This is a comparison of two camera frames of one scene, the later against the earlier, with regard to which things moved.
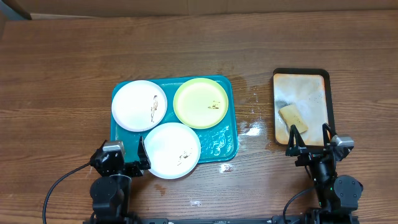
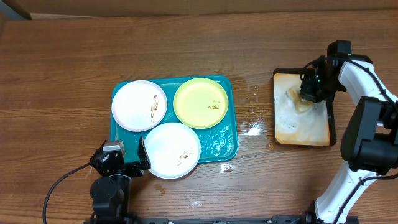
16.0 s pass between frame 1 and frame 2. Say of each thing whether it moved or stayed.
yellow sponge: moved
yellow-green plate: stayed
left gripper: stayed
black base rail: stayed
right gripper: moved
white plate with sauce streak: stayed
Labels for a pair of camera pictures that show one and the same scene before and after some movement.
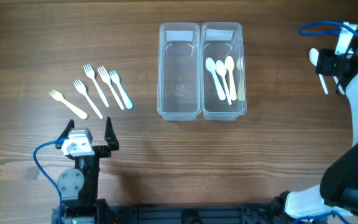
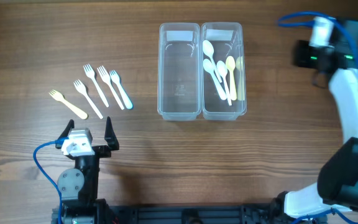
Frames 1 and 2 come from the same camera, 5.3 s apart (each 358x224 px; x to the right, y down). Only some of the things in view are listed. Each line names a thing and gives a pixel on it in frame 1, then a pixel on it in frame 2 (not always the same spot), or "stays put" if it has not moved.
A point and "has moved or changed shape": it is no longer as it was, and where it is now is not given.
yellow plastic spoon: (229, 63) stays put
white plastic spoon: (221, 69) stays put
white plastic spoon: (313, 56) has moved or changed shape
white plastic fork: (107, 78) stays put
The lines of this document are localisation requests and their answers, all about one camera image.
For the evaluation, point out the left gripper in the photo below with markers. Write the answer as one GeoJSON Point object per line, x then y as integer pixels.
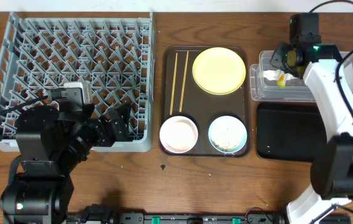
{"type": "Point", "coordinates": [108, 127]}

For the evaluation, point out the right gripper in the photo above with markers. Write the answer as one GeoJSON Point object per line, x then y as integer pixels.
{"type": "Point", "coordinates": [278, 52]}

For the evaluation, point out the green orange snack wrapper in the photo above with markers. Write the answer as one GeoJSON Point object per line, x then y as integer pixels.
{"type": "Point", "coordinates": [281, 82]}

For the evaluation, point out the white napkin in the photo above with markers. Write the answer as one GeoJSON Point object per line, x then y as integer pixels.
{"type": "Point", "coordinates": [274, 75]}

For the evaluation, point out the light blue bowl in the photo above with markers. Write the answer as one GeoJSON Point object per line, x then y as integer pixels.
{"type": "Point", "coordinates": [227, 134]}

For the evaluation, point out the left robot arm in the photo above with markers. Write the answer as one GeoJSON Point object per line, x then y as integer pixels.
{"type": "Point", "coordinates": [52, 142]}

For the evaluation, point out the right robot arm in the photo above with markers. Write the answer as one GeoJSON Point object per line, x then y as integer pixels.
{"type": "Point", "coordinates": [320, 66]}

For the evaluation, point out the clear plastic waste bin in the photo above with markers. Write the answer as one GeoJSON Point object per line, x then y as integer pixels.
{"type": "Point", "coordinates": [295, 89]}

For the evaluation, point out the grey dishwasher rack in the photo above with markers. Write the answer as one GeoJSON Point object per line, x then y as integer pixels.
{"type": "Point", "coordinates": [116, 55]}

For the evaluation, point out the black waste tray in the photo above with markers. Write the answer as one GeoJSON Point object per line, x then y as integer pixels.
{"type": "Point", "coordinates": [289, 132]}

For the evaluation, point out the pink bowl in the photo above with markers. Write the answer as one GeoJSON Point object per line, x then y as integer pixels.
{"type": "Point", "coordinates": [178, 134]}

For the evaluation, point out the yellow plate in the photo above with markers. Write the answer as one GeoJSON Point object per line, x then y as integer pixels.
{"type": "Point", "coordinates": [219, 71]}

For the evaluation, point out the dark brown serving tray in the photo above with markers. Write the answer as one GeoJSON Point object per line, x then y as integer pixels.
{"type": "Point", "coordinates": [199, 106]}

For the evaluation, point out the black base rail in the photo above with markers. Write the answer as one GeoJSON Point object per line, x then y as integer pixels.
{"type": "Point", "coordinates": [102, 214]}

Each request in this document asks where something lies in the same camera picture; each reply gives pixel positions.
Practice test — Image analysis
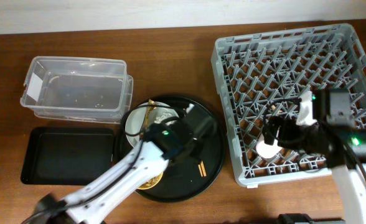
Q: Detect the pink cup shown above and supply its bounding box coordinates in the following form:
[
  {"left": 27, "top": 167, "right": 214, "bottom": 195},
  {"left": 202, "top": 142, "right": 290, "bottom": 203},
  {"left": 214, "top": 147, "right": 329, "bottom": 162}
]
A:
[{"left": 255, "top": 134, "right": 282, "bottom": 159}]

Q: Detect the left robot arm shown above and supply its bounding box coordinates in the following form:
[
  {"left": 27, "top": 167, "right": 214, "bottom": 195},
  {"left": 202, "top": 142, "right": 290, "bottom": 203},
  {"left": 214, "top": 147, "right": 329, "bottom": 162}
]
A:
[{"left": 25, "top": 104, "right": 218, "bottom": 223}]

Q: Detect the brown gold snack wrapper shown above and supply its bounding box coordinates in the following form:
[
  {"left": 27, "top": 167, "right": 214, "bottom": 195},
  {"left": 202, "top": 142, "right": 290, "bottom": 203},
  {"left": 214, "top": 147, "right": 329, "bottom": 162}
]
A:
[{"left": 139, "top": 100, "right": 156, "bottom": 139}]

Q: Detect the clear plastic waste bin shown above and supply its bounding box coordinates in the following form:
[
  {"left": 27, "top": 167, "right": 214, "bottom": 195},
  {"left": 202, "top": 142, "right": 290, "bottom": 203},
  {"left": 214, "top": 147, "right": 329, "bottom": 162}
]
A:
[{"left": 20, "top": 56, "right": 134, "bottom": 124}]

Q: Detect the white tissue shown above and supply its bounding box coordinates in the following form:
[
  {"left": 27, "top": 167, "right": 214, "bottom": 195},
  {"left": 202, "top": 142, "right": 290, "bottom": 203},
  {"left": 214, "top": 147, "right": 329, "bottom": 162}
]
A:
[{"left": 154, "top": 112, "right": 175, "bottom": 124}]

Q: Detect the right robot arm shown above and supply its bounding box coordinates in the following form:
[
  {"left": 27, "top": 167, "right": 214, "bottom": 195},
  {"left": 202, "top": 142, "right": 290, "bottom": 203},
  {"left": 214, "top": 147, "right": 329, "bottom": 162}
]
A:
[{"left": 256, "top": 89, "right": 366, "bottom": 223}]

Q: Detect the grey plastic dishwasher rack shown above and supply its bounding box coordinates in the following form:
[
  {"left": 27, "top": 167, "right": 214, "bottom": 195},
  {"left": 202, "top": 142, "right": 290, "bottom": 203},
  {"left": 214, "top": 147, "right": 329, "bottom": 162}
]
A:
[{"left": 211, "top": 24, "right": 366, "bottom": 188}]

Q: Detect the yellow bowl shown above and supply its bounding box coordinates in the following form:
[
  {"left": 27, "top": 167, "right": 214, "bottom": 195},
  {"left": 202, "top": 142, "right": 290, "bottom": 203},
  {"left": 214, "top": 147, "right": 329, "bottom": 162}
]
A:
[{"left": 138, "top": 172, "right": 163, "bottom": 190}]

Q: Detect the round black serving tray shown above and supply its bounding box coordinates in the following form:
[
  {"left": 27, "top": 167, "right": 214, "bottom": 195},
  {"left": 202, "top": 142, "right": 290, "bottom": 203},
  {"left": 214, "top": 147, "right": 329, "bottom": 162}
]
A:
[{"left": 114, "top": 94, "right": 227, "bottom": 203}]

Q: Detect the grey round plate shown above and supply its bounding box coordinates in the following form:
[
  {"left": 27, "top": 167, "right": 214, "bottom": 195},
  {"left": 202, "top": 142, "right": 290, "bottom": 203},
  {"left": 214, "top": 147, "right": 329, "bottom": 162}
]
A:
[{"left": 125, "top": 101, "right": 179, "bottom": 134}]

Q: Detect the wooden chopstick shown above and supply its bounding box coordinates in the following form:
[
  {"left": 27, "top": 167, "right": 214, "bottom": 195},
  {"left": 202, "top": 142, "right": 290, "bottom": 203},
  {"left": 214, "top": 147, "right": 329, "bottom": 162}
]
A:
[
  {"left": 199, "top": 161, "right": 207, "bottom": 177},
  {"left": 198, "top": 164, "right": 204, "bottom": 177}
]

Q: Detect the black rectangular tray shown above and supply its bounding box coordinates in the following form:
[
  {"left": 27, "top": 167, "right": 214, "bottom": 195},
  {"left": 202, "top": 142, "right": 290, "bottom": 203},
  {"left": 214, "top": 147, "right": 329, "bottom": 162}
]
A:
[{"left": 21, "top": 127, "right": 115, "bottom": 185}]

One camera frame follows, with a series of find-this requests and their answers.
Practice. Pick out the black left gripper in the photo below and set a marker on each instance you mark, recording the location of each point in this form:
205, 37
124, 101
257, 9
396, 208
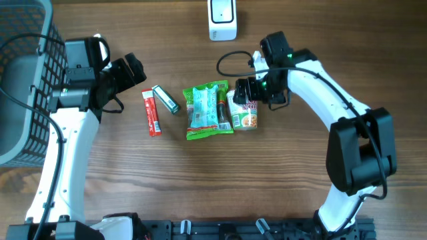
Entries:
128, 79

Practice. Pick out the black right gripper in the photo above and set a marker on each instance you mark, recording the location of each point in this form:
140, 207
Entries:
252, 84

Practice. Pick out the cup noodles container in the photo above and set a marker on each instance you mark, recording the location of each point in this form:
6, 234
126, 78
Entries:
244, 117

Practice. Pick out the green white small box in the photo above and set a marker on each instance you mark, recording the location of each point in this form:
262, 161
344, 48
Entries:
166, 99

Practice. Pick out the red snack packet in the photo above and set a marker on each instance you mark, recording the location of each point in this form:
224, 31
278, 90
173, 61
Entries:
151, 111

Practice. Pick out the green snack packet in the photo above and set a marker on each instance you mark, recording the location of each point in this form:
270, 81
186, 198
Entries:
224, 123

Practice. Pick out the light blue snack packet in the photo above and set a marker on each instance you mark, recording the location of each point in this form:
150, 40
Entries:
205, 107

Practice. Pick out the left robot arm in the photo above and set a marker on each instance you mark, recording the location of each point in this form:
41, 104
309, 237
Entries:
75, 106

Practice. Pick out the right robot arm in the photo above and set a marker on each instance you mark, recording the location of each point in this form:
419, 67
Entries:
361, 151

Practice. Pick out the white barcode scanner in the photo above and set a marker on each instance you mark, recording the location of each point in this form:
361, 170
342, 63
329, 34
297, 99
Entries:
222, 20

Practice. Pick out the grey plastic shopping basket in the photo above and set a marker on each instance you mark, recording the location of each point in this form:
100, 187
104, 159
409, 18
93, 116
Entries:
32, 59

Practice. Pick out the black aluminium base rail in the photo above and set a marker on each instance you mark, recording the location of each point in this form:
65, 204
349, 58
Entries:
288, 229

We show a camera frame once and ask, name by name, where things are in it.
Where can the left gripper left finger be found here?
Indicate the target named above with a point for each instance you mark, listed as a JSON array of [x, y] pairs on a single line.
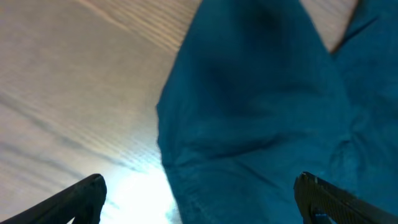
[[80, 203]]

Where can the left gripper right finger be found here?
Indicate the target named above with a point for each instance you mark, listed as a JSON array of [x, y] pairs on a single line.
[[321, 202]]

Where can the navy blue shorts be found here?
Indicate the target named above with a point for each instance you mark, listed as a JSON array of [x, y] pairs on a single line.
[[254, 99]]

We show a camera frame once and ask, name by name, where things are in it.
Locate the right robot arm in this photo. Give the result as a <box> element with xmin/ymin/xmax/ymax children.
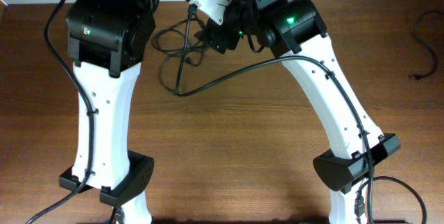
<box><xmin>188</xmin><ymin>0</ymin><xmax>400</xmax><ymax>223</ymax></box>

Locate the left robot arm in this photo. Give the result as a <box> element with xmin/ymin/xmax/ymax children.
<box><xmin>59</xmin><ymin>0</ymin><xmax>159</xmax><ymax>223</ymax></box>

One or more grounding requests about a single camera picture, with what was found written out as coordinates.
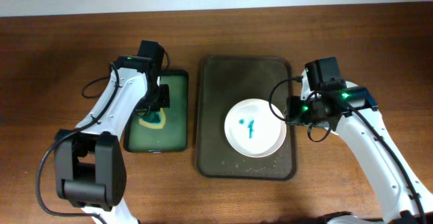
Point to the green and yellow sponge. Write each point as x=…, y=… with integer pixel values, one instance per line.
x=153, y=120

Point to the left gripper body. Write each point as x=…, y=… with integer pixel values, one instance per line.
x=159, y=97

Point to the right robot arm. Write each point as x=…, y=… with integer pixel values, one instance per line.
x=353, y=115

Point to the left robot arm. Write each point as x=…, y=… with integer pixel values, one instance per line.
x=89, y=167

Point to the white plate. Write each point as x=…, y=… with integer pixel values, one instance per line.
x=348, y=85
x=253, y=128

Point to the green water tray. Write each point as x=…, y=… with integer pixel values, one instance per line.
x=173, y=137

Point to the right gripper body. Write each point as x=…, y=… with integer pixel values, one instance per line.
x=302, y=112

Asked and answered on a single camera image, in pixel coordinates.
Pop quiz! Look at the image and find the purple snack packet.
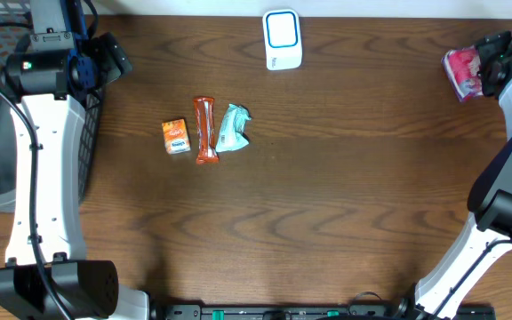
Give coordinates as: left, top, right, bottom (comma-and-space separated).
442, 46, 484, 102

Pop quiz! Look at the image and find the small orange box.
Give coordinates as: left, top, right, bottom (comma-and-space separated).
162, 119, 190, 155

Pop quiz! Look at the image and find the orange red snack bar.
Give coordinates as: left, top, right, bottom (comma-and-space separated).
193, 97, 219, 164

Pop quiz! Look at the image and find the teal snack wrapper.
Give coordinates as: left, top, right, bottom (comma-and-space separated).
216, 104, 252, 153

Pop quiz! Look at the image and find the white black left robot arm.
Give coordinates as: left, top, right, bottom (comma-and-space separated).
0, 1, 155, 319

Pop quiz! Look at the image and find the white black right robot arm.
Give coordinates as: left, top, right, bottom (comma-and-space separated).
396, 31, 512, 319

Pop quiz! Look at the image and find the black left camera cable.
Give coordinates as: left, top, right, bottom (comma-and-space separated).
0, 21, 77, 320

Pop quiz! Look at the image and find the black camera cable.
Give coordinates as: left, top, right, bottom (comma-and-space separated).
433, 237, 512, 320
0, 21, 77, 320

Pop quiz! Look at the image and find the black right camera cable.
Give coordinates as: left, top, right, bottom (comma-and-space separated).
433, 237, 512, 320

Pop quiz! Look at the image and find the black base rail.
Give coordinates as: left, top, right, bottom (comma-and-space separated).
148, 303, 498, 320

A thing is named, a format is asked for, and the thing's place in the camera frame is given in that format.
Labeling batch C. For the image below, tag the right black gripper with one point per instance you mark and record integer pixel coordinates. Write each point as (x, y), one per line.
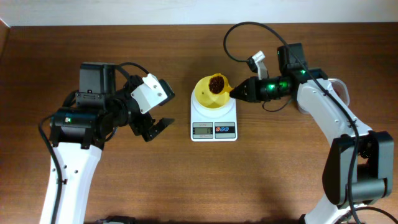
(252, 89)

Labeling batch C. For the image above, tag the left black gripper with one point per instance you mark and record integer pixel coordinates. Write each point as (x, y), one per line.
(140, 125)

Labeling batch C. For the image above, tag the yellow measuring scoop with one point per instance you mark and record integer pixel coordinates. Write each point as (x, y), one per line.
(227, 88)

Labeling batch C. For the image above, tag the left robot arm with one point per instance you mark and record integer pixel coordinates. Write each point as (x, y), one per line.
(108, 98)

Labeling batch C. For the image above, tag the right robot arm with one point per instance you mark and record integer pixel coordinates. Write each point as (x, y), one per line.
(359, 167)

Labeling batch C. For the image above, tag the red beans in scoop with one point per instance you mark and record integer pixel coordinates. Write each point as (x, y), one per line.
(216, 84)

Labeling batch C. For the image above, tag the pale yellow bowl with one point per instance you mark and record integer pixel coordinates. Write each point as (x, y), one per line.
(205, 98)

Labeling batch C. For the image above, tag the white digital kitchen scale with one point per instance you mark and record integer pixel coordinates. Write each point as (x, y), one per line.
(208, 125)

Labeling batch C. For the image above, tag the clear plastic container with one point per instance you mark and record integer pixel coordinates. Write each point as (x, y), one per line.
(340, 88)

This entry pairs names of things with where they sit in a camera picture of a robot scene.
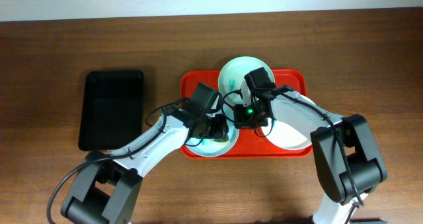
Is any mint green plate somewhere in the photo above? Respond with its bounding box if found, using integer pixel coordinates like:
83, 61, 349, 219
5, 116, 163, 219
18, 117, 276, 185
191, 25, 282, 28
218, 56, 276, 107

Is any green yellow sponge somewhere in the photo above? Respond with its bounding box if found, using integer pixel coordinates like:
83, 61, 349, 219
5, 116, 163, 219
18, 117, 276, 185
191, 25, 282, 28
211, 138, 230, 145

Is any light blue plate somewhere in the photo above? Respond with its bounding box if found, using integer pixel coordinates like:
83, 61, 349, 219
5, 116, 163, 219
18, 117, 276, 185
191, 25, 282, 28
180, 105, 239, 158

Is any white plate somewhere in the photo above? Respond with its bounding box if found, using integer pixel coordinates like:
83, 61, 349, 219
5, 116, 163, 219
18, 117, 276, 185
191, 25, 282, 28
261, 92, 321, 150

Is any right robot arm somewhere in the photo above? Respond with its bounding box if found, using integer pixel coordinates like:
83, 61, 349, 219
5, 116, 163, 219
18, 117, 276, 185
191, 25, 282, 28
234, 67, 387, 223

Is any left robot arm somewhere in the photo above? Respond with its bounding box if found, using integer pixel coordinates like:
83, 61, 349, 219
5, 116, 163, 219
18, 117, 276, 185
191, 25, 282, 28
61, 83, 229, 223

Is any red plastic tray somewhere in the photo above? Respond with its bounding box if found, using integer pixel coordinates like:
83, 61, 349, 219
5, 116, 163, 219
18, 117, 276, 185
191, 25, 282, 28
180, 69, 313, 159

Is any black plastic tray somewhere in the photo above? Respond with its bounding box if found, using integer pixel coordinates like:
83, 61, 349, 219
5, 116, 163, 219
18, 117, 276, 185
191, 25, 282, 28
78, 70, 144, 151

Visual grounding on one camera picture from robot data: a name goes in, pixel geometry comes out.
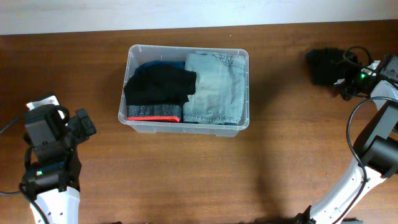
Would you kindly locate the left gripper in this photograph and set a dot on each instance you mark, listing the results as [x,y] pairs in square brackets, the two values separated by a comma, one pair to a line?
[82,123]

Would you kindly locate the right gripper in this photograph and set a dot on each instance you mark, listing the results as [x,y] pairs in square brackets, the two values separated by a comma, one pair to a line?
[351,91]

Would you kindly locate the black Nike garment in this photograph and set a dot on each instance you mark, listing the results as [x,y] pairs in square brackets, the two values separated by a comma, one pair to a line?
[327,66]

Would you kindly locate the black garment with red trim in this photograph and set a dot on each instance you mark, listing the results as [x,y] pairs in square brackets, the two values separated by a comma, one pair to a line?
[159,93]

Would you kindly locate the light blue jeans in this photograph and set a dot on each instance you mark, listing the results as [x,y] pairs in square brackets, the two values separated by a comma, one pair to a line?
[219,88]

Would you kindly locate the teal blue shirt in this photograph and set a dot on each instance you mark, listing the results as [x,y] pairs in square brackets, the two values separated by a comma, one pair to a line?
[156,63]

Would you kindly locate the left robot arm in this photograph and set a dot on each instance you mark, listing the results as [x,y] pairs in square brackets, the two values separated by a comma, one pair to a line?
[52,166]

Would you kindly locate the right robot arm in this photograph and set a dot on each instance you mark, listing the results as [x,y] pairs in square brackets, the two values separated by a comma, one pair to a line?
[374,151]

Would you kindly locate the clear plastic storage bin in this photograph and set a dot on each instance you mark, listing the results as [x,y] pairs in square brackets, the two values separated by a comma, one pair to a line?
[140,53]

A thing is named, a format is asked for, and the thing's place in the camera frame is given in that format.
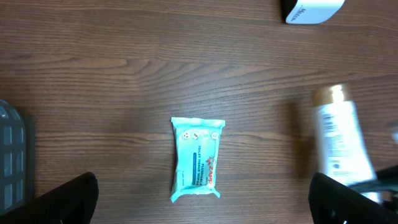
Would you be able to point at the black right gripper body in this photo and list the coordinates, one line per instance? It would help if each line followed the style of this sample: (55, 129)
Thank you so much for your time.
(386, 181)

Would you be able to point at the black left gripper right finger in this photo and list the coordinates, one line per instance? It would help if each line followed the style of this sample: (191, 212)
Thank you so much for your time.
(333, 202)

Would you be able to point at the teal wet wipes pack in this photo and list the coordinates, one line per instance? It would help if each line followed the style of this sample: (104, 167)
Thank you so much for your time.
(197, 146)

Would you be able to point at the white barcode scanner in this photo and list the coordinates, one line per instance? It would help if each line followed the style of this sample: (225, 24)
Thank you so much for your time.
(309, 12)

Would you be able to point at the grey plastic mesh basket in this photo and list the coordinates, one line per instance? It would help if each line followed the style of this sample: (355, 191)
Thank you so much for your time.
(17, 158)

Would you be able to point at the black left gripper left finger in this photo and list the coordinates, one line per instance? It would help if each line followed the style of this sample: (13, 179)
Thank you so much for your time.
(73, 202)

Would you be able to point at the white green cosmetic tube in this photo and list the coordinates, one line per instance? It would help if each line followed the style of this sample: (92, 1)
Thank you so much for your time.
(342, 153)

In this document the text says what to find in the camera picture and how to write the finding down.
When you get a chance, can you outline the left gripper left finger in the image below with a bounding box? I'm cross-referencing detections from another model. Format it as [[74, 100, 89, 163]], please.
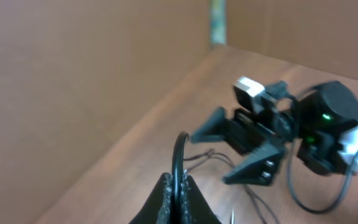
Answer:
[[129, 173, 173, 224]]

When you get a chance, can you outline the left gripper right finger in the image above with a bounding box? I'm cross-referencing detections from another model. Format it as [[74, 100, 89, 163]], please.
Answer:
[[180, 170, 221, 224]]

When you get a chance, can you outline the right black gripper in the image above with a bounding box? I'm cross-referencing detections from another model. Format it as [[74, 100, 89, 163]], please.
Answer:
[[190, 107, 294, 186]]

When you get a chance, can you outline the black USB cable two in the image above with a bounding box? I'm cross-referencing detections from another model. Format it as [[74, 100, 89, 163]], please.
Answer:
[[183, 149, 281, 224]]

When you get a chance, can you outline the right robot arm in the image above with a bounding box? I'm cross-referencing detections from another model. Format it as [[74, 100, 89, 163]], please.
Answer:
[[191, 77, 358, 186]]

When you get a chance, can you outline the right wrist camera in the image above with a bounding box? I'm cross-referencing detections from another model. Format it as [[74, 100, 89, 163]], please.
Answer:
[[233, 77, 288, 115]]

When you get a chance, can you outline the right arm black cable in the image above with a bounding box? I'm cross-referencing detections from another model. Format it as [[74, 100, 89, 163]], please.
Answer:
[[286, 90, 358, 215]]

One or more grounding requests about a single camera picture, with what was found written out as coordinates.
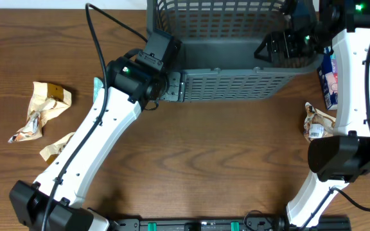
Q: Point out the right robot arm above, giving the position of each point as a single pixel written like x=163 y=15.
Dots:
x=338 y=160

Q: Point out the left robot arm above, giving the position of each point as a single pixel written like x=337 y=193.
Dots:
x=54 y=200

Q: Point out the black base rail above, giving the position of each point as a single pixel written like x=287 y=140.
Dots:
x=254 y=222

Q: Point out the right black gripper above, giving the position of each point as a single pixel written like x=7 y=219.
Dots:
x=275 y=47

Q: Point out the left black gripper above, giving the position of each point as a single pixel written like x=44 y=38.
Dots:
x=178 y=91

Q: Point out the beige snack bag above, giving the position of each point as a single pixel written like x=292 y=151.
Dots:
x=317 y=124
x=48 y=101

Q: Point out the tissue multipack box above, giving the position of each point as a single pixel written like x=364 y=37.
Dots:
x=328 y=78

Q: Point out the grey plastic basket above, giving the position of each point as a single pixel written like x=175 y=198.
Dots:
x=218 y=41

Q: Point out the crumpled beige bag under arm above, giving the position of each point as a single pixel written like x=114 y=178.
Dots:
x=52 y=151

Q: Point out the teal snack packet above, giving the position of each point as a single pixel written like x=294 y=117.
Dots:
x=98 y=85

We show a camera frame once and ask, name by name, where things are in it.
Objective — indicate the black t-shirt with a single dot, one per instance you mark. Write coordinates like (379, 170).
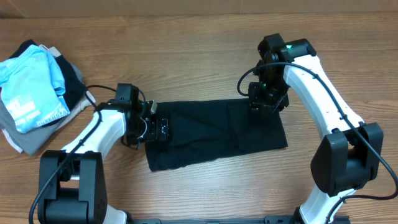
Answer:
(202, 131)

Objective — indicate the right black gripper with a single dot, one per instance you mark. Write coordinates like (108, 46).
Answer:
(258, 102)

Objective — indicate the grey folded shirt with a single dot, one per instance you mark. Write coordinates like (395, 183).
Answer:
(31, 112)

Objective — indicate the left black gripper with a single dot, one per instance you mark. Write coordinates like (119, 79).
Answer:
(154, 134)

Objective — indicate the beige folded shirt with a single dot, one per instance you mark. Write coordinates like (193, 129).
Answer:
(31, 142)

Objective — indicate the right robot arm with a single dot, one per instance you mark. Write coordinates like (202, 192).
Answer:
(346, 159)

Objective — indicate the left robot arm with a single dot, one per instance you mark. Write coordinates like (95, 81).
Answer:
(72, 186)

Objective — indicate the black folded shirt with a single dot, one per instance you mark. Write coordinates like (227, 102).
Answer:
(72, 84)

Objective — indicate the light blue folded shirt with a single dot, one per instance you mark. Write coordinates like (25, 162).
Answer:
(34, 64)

--------------------

### Work order
Filter the records down to the lines containing the word "small", and copy those.

### Your response
Practice. Pick out the green white small box in the photo above and set a marker on each instance you mark, recording the location of each point in this form:
Pop quiz! Look at the image and find the small orange box.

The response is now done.